Hey
@Noyac, good to see you posting. Good, challenging case. My thoughts are as follows:
1) she has about a 0% 5 year survival rate. She'll likely never have any sort of quality of life again.
2) She's better suited for a palliative care consult than ortho or thoracic surgery. BMI 48, O2 6LPM with minimal activity? Someone is considering lung reduction surgery? BWahahahhaha

3) my thoughts these days are pulm and cards notes are irrelevant with regard to suitability for surgery/anesthesia. They're signing off on the fact that nothing needs to be done to her heart or lungs right now (though the pulm note is suspicious...).
4) if you're doing her at your ASC geez man, what patients are you taking care of in the big house? Since she can't get out of bed without a flood of oxygen to her face she goes directly to the big house where I am.

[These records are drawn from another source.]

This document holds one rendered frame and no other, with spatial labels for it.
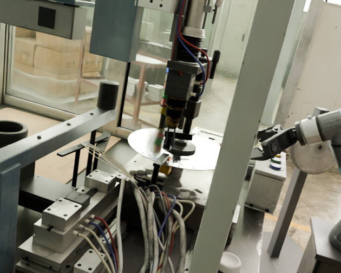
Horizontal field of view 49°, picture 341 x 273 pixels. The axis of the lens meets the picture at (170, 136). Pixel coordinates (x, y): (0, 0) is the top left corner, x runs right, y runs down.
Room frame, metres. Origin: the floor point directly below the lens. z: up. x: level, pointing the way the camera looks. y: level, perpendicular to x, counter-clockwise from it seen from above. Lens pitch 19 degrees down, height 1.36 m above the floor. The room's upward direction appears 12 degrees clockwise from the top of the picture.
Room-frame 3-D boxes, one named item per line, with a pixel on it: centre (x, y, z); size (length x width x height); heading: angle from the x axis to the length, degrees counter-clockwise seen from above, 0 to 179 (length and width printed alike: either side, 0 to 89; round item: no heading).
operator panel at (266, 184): (1.33, -0.39, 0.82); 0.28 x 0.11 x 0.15; 167
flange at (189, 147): (1.12, -0.03, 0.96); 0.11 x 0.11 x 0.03
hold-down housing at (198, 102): (1.05, -0.04, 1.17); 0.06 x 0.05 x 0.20; 158
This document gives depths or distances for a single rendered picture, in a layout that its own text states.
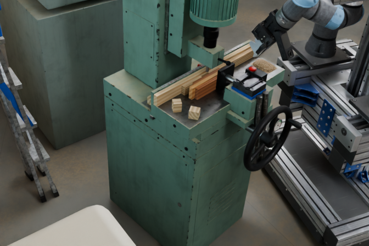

5) The plan for pain control is no different than it would be for anyone else. You either block, they have little to no pain, and you don't worry about whatever O2 exchange capacity you've knocked out because you've bargained they can handle it. Or you dont' block, they have pain and get a fair amount of opioids, and you don't worry about whatever O2 exchange capacity you've knocked out because you've bargained they can handle it.
6) In short, I push the surgeon not to do the surgery and have a frank discussion with the patient. I realize most COPDers do fine with GETA, but most of them aren't BMI 48 with O2 flood to face every time they have a bowel movement. I'm pushing for palliative involvement here.
If someone holds a gun to my head we do the following:
1) low volume supraclav (10cc)
2) intubate
3) aline if BP cuff isn't reliable
4) plan to extubate to CPAP or BiPAP but tell patient it's likely she goes to ICU intubated
5) even if she surprises us and flies through she stays overnight in case the block wears off and she requires opioid and more CPAP/BiPAP
Now, tell us you did it with block, nothing else, she was discharged 30 min post op, and climbed Mt Everest later that week.